→ The task: Gather from the material every line that contains the string "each".

→ Data section:

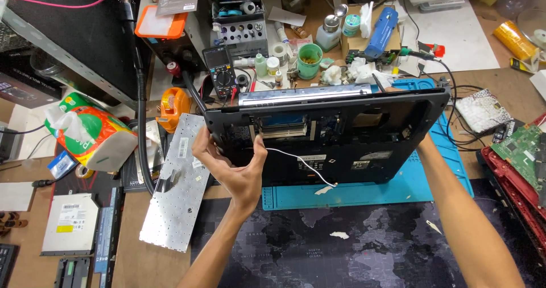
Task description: Disassembling a laptop by prying off the top cover and keyboard, then reassembling the components.
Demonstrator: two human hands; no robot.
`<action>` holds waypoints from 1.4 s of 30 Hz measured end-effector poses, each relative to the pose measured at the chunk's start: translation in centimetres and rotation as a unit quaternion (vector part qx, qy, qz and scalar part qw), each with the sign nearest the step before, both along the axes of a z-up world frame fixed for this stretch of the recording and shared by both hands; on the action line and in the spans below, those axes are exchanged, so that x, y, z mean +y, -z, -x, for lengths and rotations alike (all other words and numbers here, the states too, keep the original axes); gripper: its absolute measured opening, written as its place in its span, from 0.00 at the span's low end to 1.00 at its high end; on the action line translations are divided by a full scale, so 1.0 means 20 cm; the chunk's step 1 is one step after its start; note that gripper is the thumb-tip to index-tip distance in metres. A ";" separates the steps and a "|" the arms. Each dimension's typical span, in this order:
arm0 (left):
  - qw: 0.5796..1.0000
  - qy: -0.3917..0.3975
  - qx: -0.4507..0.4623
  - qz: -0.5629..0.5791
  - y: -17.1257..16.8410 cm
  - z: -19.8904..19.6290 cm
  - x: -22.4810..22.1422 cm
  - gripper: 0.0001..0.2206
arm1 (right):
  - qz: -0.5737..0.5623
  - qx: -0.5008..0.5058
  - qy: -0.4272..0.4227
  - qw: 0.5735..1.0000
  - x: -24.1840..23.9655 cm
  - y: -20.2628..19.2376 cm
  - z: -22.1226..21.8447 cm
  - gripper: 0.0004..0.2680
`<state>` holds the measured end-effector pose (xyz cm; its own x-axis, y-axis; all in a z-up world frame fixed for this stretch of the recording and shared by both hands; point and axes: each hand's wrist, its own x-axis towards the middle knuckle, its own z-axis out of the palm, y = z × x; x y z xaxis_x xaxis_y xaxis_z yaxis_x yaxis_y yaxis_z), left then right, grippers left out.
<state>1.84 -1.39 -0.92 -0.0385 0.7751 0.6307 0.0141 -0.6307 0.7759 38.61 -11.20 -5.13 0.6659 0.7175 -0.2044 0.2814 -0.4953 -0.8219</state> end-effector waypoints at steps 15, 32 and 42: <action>1.000 0.004 -0.023 0.006 0.03 0.10 -0.11 0.43 | -0.009 -0.110 0.043 0.993 0.06 0.52 -0.20 0.14; 1.000 0.006 0.022 -0.010 -0.11 0.17 -0.25 0.36 | -0.123 -0.094 0.023 0.988 -0.07 -0.22 0.16 0.09; 0.998 0.000 0.053 -0.036 -0.07 0.21 -0.27 0.34 | -0.223 -0.078 0.000 0.972 -0.16 -0.42 0.19 0.04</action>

→ Response to this task:
`<action>` holds waypoints from 1.4 s of 30 Hz measured end-effector poses, each relative to the pose measured at the chunk's start: translation in centimetres and rotation as a unit quaternion (vector part qx, qy, qz and scalar part qw), each with the sign nearest the step before, both along the axes of a z-up world frame fixed for this stretch of the recording and shared by both hands; on the action line and in the spans below, those axes are exchanged, so that x, y, z mean +y, -z, -x, for lengths and rotations alike (all other words and numbers here, the states too, keep the original axes); gripper: its absolute measured opening, written as its place in its span, from 0.00 at the span's low end to 1.00 at its high end; on the action line translations are divided by a full scale, so 1.0 means 20 cm; the chunk's step 1 is one step after its start; note that gripper is the thumb-tip to index-tip distance in metres. A ";" separates the steps and a "|" the arms. Each dimension's typical span, in this order:
`<state>` holds the measured end-effector pose (xyz cm; its own x-axis, y-axis; all in a z-up world frame fixed for this stretch of the recording and shared by both hands; point and axes: each hand's wrist, its own x-axis towards the middle knuckle, its own z-axis out of the palm, y = z × x; x y z xaxis_x xaxis_y xaxis_z yaxis_x yaxis_y yaxis_z), left then right, grippers left out.

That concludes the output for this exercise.